Turning Points, 2017, oil on wood, 40 x 40 cm

There is a pronounced physicality, often enhanced by the metallic hardness of surface in some of the paintings, which is either impressed or lifted by the continuous brush strokes supporting the motif. It takes a moment to register which way it is, until with a slight shift of position the sudden change of light hitting the surface reverses the tones to the opposite, and instantly the spectator is wrong-footed. It is as if one is forced to question one's senses, an uncertainty that becomes compounded when confronted with the multiple pieces such as the quadriptych Letting Slip (Four Small Blasts). For it suddenly dawns on me at this point that although all paintings will alter according to the light, from morning to afternoon, Letting Slip is perpetually changing by the second, let alone by the time of day. However much this is intentionally manipulated by the artist from one piece to another, there is in real time a past, present and future, with the hot cores beyond constantly alternating in intensity as if by the degree, expanding and contracting.

Letting Slip (Four Small Blasts) - quadriptych, 2017, oil on wood, 80 x 80 cm

The way these paintings are put together, the paintwork in particular being quite spectacular, it is difficult in many respects to fathom how it is humanly possible to paint an uninterrupted broad brushstroke, perfect in width and without flaw, that waves and circles each ellipse, seemingly at speed. It is as if the paintings are devoid of human intervention, that they are in fact entities, literally living things, cellular, monocular, even distinctly organic in structure. In Wild Thing the orange centre is regenerative and rising, the green ovals seem to swell and enlarge, flourishing against the blue-black like a bursting thistle. Similarly, in Night Ride there is a strong sense of sensuality, the warm pink interior seeping around the dilating ovular shapes until there is a sudden change of light, when the motif is either projected into the space of the spectator or recedes deeper, almost teasingly. The paradox is that the mood rapidly evaporates when one notices the five earth-brown ellipses, squeezed to form spikes and expose a potential that makes one hesitate, even withdraw cautiously.

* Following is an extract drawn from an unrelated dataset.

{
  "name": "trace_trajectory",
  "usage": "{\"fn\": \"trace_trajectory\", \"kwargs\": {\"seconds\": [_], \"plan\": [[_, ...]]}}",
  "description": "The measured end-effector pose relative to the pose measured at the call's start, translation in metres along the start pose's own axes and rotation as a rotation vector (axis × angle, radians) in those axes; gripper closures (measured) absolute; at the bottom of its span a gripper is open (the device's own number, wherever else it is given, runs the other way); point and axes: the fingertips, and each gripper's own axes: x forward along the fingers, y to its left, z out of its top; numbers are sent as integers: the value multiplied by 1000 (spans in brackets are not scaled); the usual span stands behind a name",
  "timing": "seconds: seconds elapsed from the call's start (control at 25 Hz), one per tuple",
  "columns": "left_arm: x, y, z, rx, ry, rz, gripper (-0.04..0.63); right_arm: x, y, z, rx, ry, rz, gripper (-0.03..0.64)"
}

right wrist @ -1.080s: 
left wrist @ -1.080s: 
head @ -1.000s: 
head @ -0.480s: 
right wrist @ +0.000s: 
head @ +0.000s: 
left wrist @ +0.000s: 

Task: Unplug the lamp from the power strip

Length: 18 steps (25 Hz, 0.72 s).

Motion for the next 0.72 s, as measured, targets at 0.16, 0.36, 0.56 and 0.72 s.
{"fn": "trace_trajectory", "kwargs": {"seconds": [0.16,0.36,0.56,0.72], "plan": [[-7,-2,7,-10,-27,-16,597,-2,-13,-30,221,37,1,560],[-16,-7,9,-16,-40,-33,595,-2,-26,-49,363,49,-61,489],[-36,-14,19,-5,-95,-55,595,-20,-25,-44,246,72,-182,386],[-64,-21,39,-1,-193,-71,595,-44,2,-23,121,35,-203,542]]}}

Wild Thing, 2018, oil on wood, 80 x 80 cm

Night Ride, 2017, oil on wood, 50 x 50 cm

Apart from the fields of short interconnecting and pulsating strokes of colour that almost electrically relay across one painting and down another, particularly visible in the multiple works such as Letting Slip, Either Way and Outlandish, it is clear that there are no other straight lines in any Jane Harris painting. Rather, there is a carefully orchestrated, virtually musical rhythm of curves and ellipses, hemispheres that have no beginning and no end. Holding Back is a breathtakingly powerful and colourful work with its sumptuous, plush, vibrant metallic orange and crimson interior, colours that seem to enhance an equally beautiful, almost astronomical, physical and mathematical force at play. Slightly distorted spheres and ellipses appear punched into the shimmering surfaces of opposing pressure that are tightening under the strain and sheening the bevelled edges of the painting.


Holding Back, 2017, oil on linen, 58 x 64 cm

But these are impressions one gets from images that are so meticulously put together that I begin to wonder whether one is intentionally coerced into seeing things that may not necessarily be there. That perhaps one is tricked into perceiving these things as clear-cut as the paintings themselves. As the paintings change according to the light, one senses voids one second - and then it is as if the door suddenly closes to a definite surface the next. I get the impression that maybe one is entranced in a kind of narcotic deception, transparently given off by hypnotic artworks that have us totally under their control.